The Arab casually strolled to the stall selling brightly coloured scarves and positioned himself beside and a little behind
Hanno who was by now leaning forward speaking loudly and angrily to the stall keeper, doubtless trying to make himself understood.
As Alan watched, he saw a stealthy brown hand reach out, low down, level with Hanno’s hip, and a knife flashed in the sunlight.
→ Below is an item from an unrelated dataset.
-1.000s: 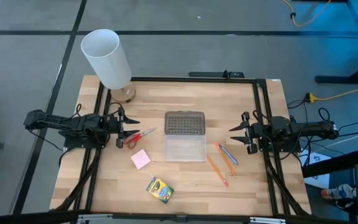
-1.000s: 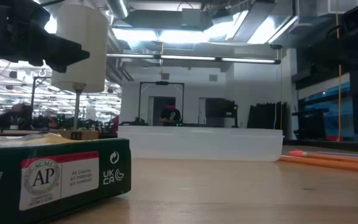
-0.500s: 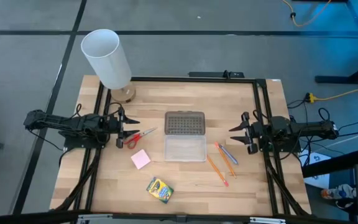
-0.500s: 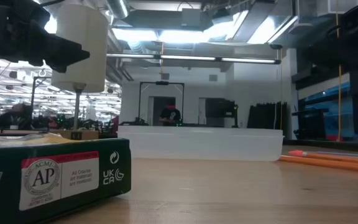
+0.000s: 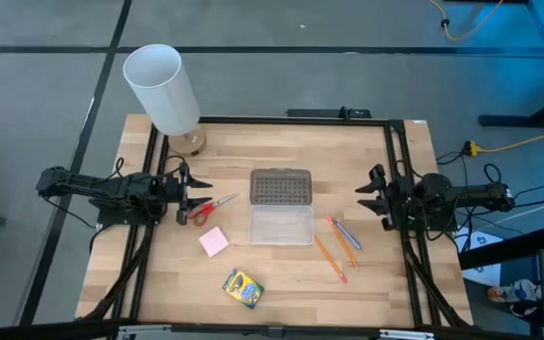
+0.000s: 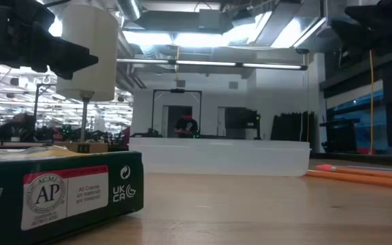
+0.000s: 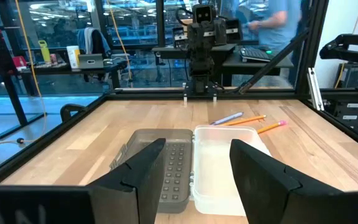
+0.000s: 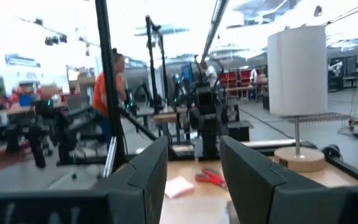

‘Hey, Hanno! Behind you!’ shouted Alan.

And the Bavarian moved, faster than a striking viper. He turned in a tight circle, right elbow leading, a blade already in
his hand, his arm uncoiling – and he slammed a dagger with astounding accuracy into the throat of the Arab standing behind
him, then ripped it sideways and free of the flesh in a shower of red droplets. The young man screamed, a horrible wet, choking
noise, and dropped to his knees, both hands flew automatically to his half-severed neck, one dropping a short knife, the other
a brown leather purse containing no more than a few pennies that just moments before he had freed from Hanno’s belt.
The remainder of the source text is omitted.